**Required action**
Exactly how many lines in this data contain the word "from"? Only the number should be given.
· · · · · · ·
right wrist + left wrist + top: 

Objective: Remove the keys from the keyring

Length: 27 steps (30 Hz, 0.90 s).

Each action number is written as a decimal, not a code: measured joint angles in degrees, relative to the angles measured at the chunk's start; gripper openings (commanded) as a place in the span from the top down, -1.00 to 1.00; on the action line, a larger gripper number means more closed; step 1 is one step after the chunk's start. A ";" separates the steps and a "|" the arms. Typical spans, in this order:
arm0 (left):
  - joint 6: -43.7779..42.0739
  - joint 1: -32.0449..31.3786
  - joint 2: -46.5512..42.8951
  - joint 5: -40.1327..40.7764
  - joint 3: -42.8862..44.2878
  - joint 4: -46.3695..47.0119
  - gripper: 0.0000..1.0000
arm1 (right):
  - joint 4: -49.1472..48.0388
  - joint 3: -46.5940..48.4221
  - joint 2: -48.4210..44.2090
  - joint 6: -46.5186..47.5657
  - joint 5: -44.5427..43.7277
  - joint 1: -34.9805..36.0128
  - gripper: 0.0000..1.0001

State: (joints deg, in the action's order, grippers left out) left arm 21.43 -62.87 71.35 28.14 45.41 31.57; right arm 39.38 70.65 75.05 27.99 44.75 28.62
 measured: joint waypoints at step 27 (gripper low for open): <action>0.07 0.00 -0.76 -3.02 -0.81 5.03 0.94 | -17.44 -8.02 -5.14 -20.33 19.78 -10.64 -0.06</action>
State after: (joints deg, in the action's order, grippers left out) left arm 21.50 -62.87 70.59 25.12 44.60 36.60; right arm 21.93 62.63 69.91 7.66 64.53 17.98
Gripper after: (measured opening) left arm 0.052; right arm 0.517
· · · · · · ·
**Reply to the exercise**
2